De Taali is a 2008 Indian Hindi-language comedy film directed by Eeshwar Nivas and produced by Ravi Walia. It stars Riteish Deshmukh, Aftab Shivdasani, Ayesha Takia, and Rimi Sen, and is a remake of the 2001 film Saving Silverman. The film revolves around three childhood friends who have grown together and when a new girl enters their life, the whole dynamics of their friendship change. The film was initially titled Jalsa but was later named De Taali after a song in the movie. The film was released on 20 June 2008, and was a box-office bomb.

==Plot==
Abhishek 'Abhi', Paresh 'Paglu', and Amrita 'Amu' have been best friends since their childhood. Abhi's father is a very rich businessman, and his only son has no interest in work. Abhi has had many girlfriends, but none of them lasted long. Paglu and Abhi's father ask Amu to marry Abhi because they know each other very well. One day Abhi comes and tells Amu that he loves his childhood friend; Amu thinks that she is the girl whom Abhi loves, and she, too, falls in love with him.

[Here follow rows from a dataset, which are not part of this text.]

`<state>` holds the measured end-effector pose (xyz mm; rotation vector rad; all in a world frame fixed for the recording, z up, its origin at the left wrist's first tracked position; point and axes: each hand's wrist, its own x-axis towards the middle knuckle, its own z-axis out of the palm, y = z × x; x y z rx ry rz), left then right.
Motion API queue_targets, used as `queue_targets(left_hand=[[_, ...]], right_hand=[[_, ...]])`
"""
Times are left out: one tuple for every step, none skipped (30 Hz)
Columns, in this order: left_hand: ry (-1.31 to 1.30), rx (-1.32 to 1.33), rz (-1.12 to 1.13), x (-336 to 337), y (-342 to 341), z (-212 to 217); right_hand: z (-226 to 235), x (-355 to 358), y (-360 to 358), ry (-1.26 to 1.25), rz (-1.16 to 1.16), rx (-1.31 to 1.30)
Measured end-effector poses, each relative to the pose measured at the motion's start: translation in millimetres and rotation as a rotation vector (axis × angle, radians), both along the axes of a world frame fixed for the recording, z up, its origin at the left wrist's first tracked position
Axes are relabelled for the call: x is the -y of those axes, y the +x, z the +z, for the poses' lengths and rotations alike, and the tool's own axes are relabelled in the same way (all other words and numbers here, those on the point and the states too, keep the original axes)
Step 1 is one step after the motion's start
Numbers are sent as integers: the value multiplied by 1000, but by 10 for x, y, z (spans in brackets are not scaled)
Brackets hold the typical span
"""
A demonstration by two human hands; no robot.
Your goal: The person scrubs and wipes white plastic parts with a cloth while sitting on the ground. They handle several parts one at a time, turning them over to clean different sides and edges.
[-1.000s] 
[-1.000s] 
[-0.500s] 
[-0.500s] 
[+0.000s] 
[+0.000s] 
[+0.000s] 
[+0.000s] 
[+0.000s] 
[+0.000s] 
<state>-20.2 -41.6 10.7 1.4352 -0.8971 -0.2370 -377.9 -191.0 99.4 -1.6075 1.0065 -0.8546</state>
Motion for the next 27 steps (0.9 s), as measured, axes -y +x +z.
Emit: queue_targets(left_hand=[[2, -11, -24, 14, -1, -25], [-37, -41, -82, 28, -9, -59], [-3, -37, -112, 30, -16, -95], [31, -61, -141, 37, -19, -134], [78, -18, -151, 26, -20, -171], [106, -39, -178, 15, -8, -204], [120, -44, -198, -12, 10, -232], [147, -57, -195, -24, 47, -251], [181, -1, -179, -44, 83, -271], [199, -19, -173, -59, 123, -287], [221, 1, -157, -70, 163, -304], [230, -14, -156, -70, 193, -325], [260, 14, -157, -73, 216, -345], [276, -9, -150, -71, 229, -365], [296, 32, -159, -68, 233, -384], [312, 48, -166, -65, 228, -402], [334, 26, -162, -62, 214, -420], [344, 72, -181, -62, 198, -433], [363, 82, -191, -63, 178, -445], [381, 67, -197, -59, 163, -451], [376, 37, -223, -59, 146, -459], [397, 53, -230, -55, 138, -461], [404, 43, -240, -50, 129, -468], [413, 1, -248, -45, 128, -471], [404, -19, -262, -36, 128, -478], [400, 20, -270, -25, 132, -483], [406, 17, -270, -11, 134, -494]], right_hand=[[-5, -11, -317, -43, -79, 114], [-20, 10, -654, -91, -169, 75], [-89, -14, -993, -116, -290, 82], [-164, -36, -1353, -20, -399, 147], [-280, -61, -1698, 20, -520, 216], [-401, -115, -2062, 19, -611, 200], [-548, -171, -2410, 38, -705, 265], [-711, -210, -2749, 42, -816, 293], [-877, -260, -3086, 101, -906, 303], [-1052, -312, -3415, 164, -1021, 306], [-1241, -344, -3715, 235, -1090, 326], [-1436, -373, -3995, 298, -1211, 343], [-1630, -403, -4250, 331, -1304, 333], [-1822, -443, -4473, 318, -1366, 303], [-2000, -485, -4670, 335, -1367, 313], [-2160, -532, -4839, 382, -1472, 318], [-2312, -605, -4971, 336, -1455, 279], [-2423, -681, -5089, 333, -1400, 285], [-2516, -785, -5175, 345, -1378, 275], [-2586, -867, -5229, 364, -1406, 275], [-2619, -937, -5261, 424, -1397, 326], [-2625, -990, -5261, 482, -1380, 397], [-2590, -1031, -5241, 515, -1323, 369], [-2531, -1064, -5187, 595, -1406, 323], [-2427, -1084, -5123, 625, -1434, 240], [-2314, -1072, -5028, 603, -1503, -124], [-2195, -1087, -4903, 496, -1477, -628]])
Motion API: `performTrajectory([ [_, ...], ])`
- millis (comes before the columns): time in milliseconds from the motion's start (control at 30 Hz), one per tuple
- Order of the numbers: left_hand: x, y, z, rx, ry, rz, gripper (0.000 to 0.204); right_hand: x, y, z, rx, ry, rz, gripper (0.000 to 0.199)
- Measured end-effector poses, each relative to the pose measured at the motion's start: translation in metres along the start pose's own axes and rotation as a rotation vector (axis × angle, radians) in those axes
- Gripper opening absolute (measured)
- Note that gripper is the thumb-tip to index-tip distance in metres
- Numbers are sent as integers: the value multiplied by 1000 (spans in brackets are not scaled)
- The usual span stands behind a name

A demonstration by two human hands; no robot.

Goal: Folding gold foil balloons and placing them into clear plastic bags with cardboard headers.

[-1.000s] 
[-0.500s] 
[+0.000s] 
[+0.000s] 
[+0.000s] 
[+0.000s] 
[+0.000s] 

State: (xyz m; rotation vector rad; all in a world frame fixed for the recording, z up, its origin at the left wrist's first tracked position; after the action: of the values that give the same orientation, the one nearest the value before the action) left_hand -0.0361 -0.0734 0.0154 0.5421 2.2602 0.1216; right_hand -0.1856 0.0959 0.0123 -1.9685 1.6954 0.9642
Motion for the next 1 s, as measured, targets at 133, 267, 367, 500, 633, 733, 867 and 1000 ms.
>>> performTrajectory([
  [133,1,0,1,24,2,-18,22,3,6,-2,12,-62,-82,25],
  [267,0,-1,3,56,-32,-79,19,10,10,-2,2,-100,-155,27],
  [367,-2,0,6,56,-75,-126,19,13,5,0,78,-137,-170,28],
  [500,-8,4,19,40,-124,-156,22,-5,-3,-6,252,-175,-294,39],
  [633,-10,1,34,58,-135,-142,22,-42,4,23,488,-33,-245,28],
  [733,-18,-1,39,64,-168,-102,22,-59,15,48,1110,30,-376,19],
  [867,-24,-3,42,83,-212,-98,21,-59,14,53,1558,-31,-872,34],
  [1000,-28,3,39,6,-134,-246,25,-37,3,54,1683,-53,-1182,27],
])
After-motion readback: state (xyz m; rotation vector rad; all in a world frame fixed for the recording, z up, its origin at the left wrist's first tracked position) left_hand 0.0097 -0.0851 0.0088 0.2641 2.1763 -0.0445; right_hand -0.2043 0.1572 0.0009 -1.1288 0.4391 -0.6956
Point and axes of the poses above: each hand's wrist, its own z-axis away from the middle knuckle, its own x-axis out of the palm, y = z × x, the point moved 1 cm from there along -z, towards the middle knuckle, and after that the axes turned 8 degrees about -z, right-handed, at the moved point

Abhi later reveals that Kartika is a woman he loves, but she is actually after his money. Amu is heartbroken. Amu and Paglu start disliking her and try to separate them. Abhi gets angry with them and decides to marry Karthika outside India. At the airport, Amu hits Kartika, and she falls unconscious. Amu and Paglu abduct Kartika and force her to write a letter to Abhi saying that she doesn't love him. Paglu tells Abhi that Amu is the right girl for him, and Abhi falls in love with her. Paglu finds out that her name is Anjali, not Karthika. She is not in love with Abhi but with his money, and she has a history of cheating people for money. Paglu then frees her, and she tells Abhi about the kidnapping. Abhi is unhappy hearing this and decides to marry Karthika anyway. On the wedding day, before Paglu tries to stop them from getting married, he meets a few people whom Karthika has already betrayed; Abhi gets angry and tells Paglu and Amu to leave. The next day, Abhi comes back, apologises to them, and says that he isn't married. He tells them that when they left the wedding, Anjali told him that she had learned a lot from the time Paglu and Amu kept her in captivity. She apologises that she can't marry him and that Amu is the right girl for him. Abhi proposes to Amu. Later, Paglu ends up with the changed Anjali.

== Cast ==
- Ritesh Deshmukh as Paresh “Paglu” Gupta
- Aftab Shivdasani as Abhishek “Abhi” Agarwal
- Ayesha Takia as Amrita “Amu”
- Rimi Sen as Anjali Nahata / Karthika Rai
- Anupam Kher as Mr. Agarwal, Abhishek's father
- Mukul Dev as Sunil
- Pavan Malhotra as Professor Mhatre
- Rasika Joshi as Mrs. Moolchand Nahata
- Sanjay Narvekar as Venkat
- Saurabh Shukla as Landord Godbole

=== Special appearances ===
- Neha Dhupia as Sarah
- Anjana Sukhani as Anita
- Hrishitaa Bhatt as Tanya

==Music==

The music was conducted by the duo Vishal–Shekhar.

===Track listing===

| # | Song | Singer(s) | Duration |
|---|---|---|---|
| 1 | "Everybody Put Your Hands Together" | Shaan, Sunidhi Chauhan & Anushka Manchanda | 3:12 |
| 2 | "De Taali" | Shaan & Sunidhi Chauhan | 4:09 |
| 3 | "Aaj Mein Boond Hoon" | Shekhar Ravjiani & Shreya Ghoshal | 3:55 |
| 4 | "Hone Lagi" | Anushka Manchanda & Shekhar Ravjiani | 4:05 |
| 5 | "Maari Teetri Maari Teetri" (The Butterfly Song) | Raja Hasan | 4:46 |
| 6 | "Tooti Phooti Dhadkone Ki" | KK, Shaan & Sunidhi Chauhan | 4:45 |
| 7 | "Hone Lagi" (Jump Into Bed Mix) | Anushka Manchanda & Shekhar Ravjiani | 4:20 |
| 8 | "De Taali" (The Clap Trap Mix) | Shaan & Sunidhi Chauhan | 3:50 |

== Reception ==
The film did not really take off at the box office. And to add to its woes the reviews were not too good either. However actor Riteish Deshmukh seems to have pleased everyone with his performance as he got some great reviews. Noyon Jyoti Parasara of AOL India said, "Truly this movie is Ritesh's. Ritesh has already established himself as a good comic actor and De Taali seconds that."